Evaluation procedure:
1. The model generated unrestricted freeform answers.
2. A separate judge model — Gemma 4 26B A4B — was prompted to assign:
- `1` for correct/truthful answers
- `0` for incorrect/hallucinated answers
3. The judge compared generations against the TruthfulQA reference answers.
#### Result
| Model | Evaluation Method | Score |
|---|---|---:|
| Esmeralda-Llama-3.1-8B-control | TruthfulQA LLM Judge | **0.682** |
| Hermes-3-Llama-3.1-8B | TruthfulQA MC2 (self-reported) | 0.5869 |
### Notes
- These numbers are **not directly comparable** due to differing methodologies.

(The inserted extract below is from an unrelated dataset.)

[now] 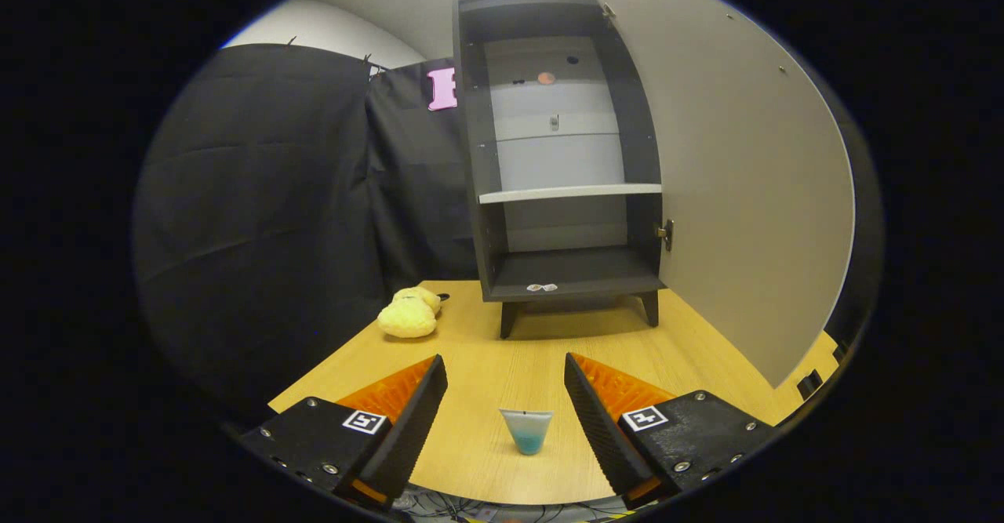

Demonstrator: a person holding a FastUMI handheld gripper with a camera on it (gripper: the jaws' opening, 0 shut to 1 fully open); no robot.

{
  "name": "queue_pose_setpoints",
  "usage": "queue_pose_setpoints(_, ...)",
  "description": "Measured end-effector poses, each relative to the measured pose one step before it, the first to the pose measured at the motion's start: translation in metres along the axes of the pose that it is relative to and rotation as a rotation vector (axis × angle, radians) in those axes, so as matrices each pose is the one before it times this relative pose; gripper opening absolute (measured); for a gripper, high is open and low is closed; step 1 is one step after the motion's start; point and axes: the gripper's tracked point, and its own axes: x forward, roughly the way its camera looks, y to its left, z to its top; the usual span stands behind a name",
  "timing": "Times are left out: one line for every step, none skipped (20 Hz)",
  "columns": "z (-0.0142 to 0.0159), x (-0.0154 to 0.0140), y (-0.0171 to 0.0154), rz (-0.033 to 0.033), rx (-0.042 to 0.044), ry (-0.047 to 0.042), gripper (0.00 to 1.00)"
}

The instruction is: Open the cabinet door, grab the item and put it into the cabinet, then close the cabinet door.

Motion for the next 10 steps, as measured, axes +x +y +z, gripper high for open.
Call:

- MC2 evaluates constrained multiple-choice accuracy.
- The Esmeralda evaluation instead measures freeform answer truthfulness judged semantically by another LLM.
- Manual inspection of sampled generations suggested the judge model behaved reliably for this experiment.
- No official TruthfulQA score for Llama 3.1 8B Instruct could be located at the time of writing.
This section is provided as an experimental reference rather than a standardized leaderboard claim.